** Opening Available data block **
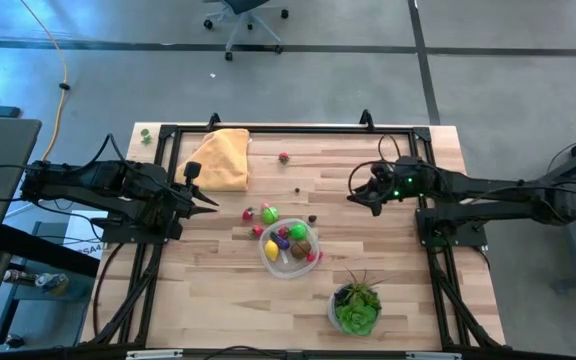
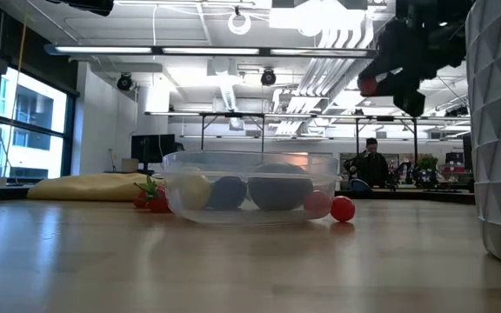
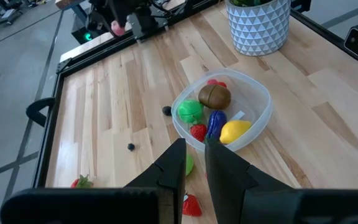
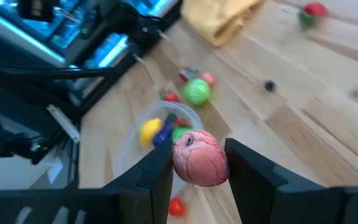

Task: Pick and placing Produce into tupperware
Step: Put the pink peach into the transparent bin

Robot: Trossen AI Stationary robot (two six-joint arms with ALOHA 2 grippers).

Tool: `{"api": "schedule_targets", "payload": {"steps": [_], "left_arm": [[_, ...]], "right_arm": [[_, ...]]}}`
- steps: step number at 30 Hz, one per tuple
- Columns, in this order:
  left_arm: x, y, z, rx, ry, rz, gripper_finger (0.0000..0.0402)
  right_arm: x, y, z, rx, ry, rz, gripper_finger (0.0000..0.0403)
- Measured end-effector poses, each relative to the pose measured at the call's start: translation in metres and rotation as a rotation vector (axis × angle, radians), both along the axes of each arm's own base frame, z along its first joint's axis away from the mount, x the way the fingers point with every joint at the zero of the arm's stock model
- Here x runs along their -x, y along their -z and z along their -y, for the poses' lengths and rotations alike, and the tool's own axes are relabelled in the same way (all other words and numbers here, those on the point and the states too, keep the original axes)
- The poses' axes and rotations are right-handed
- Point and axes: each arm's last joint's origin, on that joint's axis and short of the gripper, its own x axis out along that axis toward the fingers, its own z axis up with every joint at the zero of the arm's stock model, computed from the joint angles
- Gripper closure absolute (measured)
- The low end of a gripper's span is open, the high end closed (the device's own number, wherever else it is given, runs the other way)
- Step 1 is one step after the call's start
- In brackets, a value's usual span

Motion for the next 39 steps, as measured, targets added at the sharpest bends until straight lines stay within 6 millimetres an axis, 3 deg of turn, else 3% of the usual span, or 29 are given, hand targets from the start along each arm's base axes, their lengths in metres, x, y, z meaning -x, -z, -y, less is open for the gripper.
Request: {"api": "schedule_targets", "payload": {"steps": [5, 10, 15, 19, 29, 34, 39], "left_arm": [[0.0, 0.0, 0.0, 0.0, 0.0, 0.0, 0.035], [0.0, 0.0, 0.0, 0.0, 0.0, 0.0, 0.035], [0.0, 0.0, 0.0, 0.0, 0.0, 0.0, 0.035], [0.0, 0.0, 0.0, 0.0, 0.0, 0.0, 0.035], [0.0, 0.0, 0.0, 0.0, 0.0, 0.0, 0.035], [0.0, 0.0, 0.0, 0.0, 0.0, 0.0, 0.035], [0.0, 0.0, 0.0, 0.0, 0.0, 0.0, 0.035]], "right_arm": [[-0.012, 0.0, -0.003, 0.032, -0.066, 0.0, 0.0275], [-0.038, -0.016, -0.006, 0.142, -0.144, -0.037, 0.0275], [-0.078, -0.034, -0.01, 0.278, -0.236, -0.134, 0.0275], [-0.117, -0.036, -0.019, 0.36, -0.355, -0.251, 0.0275], [-0.2, 0.007, -0.046, 0.426, -0.565, -0.41, 0.0275], [-0.222, 0.016, -0.055, 0.448, -0.623, -0.43, 0.0275], [-0.231, 0.031, -0.059, 0.429, -0.656, -0.475, 0.0275]]}}
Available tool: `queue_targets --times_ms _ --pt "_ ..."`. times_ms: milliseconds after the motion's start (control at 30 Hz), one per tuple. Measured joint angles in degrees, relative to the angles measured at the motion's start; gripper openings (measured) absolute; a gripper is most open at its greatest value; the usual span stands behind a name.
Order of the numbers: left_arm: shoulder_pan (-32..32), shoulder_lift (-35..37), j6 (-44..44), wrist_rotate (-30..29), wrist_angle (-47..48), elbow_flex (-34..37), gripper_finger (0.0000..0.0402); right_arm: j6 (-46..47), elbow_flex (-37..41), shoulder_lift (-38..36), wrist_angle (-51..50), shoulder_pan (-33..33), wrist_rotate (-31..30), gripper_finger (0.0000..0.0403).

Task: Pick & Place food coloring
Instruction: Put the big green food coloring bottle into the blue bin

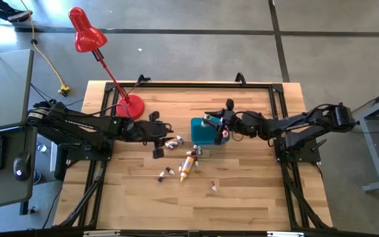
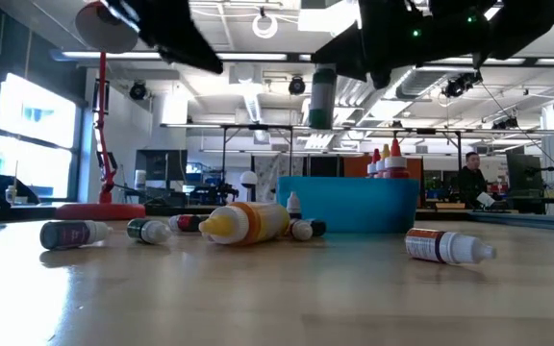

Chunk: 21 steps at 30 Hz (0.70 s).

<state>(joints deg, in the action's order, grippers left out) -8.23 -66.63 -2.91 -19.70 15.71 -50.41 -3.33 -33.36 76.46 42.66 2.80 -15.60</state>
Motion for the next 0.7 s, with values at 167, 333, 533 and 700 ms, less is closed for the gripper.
queue_targets --times_ms 167,333,533,700 --pt "0.0 -1.1 2.5 -2.3 -12.6 0.0 0.0185 1.0 0.0 -0.8 0.7 -2.1 1.7 0.0129" --pt "0.0 -6.3 6.0 1.1 -26.1 -0.2 0.0229 1.8 0.0 -0.8 1.1 -4.2 1.9 0.0113" --pt "0.9 -13.9 6.9 -0.5 -36.3 0.1 0.0245 0.5 0.0 -0.8 3.1 -5.9 1.9 0.0116" --pt "3.6 -17.4 5.9 4.1 -45.5 0.0 0.0246 0.3 0.0 -0.8 2.5 -6.2 2.2 0.0128"
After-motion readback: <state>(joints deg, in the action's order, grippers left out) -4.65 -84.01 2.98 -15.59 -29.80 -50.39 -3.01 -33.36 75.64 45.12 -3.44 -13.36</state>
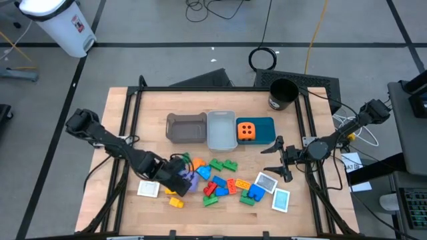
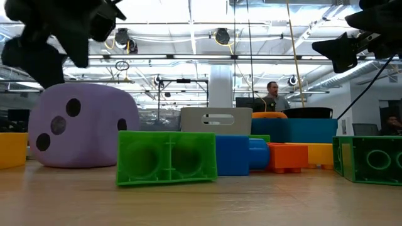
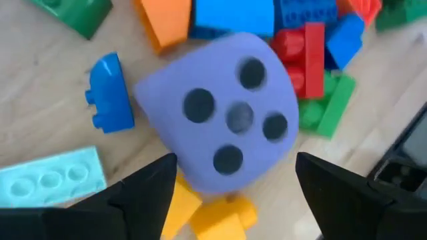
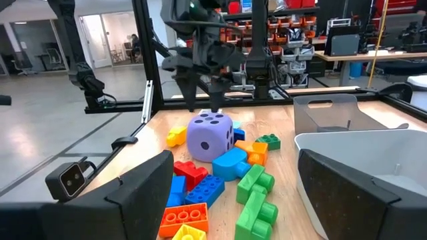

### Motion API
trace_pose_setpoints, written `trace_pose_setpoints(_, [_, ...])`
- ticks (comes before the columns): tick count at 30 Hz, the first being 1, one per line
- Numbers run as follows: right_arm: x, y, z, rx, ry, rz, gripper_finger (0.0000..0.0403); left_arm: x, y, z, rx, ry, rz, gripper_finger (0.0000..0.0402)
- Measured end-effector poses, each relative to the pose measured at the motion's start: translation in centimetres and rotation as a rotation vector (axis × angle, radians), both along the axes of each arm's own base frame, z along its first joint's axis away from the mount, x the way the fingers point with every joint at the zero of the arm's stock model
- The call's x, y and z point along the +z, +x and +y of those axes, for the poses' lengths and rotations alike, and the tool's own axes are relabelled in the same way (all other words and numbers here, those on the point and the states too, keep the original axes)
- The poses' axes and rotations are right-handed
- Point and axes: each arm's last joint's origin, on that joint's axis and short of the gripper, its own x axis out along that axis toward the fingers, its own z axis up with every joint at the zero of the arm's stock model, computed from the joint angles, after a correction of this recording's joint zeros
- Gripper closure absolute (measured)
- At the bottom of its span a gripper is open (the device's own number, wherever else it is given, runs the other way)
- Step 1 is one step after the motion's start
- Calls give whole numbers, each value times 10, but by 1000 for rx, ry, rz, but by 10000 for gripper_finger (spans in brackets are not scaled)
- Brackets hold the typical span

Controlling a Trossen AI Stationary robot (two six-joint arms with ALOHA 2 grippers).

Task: Pick & Place Toys
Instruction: Put the purple die into the blue bin

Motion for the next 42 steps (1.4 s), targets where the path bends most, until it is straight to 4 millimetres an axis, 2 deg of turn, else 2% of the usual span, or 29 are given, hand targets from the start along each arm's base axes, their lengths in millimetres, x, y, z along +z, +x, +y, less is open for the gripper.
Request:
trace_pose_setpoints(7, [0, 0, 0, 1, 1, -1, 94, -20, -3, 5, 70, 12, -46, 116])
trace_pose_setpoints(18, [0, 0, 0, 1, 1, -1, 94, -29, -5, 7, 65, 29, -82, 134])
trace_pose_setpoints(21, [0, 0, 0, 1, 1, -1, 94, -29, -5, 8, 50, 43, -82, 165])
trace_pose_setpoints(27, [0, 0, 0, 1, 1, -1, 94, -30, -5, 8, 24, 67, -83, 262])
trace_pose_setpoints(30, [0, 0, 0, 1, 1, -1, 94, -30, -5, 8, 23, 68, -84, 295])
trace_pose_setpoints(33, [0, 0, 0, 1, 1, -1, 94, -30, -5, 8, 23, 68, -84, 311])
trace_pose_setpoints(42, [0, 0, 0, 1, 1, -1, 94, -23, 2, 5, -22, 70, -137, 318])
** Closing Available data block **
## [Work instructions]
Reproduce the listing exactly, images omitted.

## [Output for this task]
Task: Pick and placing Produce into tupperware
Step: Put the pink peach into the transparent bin

Robot: Trossen AI Stationary robot (two six-joint arms with ALOHA 2 grippers).

Tool: `{"api": "schedule_targets", "payload": {"steps": [_], "left_arm": [[_, ...]], "right_arm": [[_, ...]]}}`
- steps: step number at 30 Hz, one per tuple
- Columns, in this order:
  left_arm: x, y, z, rx, ry, rz, gripper_finger (0.0000..0.0402)
  right_arm: x, y, z, rx, ry, rz, gripper_finger (0.0000..0.0403)
- Measured end-effector poses, each relative to the pose measured at the call's start: translation in metres and rotation as a rotation vector (axis × angle, radians), both along the axes of each arm's own base frame, z along its first joint's axis away from the mount, x the way the fingers point with every joint at the zero of the arm's stock model
- Here x runs along their -x, y along their -z and z along their -y, for the poses' lengths and rotations alike, and the tool's own axes are relabelled in the same way (all other words and numbers here, those on the point and the states too, keep the original axes)
- The poses' axes and rotations are right-handed
- Point and axes: each arm's last joint's origin, on that joint's axis and short of the gripper, its own x axis out along that axis toward the fingers, its own z axis up with every joint at the zero of the arm's stock model, computed from the joint angles
- Gripper closure absolute (measured)
- The low end of a gripper's span is open, the high end closed (the device's own number, wherever else it is given, runs the other way)
- Step 1 is one step after the call's start
- In brackets, a value's usual span

Motion for the next 39 steps, as measured, targets added at the sharpest bends until straight lines stay within 6 millimetres an axis, 3 deg of turn, else 3% of the usual span, or 29 are given, hand targets from the start along each arm's base axes, their lengths in metres, x, y, z meaning -x, -z, -y, less is open for the gripper.
Request: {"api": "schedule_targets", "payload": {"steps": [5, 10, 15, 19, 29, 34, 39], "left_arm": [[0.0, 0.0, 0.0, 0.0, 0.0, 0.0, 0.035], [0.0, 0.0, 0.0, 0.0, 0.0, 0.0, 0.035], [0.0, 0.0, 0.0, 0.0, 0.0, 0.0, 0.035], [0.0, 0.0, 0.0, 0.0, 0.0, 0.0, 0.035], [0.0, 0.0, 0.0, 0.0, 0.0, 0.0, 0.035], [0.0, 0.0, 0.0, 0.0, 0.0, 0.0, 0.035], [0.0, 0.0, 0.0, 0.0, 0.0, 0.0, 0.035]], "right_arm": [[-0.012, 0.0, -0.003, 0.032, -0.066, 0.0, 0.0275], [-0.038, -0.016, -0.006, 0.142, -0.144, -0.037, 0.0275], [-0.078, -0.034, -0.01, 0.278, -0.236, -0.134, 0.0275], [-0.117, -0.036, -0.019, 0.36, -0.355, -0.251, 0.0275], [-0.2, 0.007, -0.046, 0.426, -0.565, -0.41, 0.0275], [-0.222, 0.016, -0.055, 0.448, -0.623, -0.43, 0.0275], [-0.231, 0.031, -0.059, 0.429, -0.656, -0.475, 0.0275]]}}
Available tool: `queue_targets --times_ms _ --pt "_ ..."`. times_ms: milliseconds after the motion's start (control at 30 Hz), one per tuple. Measured joint angles in degrees, relative to the angles measured at the motion's start; gripper openings (measured) absolute; a gripper is most open at its greatest value; the usual span stands behind a name.
Order of the numbers: left_arm: shoulder_pan (-32..32), shoulder_lift (-35..37), j6 (-44..44), wrist_rotate (-30..29), wrist_angle (-47..48), elbow_flex (-34..37), gripper_finger (0.0000..0.0402); right_arm: j6 (-46..47), elbow_flex (-37..41), shoulder_lift (-38..36), wrist_angle (-51..50), shoulder_pan (-33..33), wrist_rotate (-31..30), gripper_finger (0.0000..0.0403).

Task: Pick & Place food coloring
Instruction: Put the big green food coloring bottle into the blue bin


Chunk: 21 steps at 30 Hz (0.70 s).

<state>(joints deg, in the action's order, grippers left out) -8.23 -66.63 -2.91 -19.70 15.71 -50.41 -3.33 -33.36 76.46 42.66 2.80 -15.60</state>
Motion for the next 0.7 s, with values at 167, 333, 533 and 700 ms, less is closed for the gripper.
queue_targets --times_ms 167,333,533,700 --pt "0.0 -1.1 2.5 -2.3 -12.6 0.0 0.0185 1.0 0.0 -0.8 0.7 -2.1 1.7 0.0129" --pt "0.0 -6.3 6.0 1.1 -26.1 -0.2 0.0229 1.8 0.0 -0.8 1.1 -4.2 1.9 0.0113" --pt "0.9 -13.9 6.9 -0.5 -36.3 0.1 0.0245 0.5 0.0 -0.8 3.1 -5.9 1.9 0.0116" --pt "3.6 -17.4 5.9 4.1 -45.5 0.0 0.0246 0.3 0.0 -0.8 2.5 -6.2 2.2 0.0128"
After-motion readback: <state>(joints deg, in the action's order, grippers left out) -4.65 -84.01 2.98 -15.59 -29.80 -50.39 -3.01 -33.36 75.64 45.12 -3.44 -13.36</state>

### Motion API
trace_pose_setpoints, written `trace_pose_setpoints(_, [_, ...])`
- ticks (comes before the columns): tick count at 30 Hz, the first being 1, one per line
- Numbers run as follows: right_arm: x, y, z, rx, ry, rz, gripper_finger (0.0000..0.0403); left_arm: x, y, z, rx, ry, rz, gripper_finger (0.0000..0.0402)
- Measured end-effector poses, each relative to the pose measured at the motion's start: translation in centimetres and rotation as a rotation vector (axis × angle, radians), both along the axes of each arm's own base frame, z along its first joint's axis away from the mount, x the way the fingers point with every joint at the zero of the arm's stock model
- The call's x, y and z point along the +z, +x and +y of those axes, for the poses' lengths and rotations alike, and the tool's own axes are relabelled in the same way (all other words and numbers here, those on the point and the states too, keep the original axes)
- The poses' axes and rotations are right-handed
- Point and axes: each arm's last joint's origin, on that joint's axis and short of the gripper, its own x axis out along that axis toward the fingers, its own z axis up with every joint at the zero of the arm's stock model, computed from the joint angles, after a correction of this recording's joint zeros
- Gripper closure absolute (measured)
- At the bottom of its span a gripper is open (the device's own number, wherever else it is given, runs the other way)
- Step 1 is one step after the motion's start
- Calls give whole numbers, each value times 10, but by 1000 for rx, ry, rz, but by 10000 for gripper_finger (spans in brackets are not scaled)
- Brackets hold the typical span

Controlling a Trossen AI Stationary robot (two six-joint arms with ALOHA 2 grippers).

Task: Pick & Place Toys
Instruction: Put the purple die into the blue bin

Motion for the next 42 steps (1.4 s), targets where the path bends most, until it is straight to 4 millimetres an axis, 2 deg of turn, else 2% of the usual span, or 29 are given, hand targets from the start along each arm's base axes, their lengths in millimetres, x, y, z along +z, +x, +y, less is open for the gripper.
Request:
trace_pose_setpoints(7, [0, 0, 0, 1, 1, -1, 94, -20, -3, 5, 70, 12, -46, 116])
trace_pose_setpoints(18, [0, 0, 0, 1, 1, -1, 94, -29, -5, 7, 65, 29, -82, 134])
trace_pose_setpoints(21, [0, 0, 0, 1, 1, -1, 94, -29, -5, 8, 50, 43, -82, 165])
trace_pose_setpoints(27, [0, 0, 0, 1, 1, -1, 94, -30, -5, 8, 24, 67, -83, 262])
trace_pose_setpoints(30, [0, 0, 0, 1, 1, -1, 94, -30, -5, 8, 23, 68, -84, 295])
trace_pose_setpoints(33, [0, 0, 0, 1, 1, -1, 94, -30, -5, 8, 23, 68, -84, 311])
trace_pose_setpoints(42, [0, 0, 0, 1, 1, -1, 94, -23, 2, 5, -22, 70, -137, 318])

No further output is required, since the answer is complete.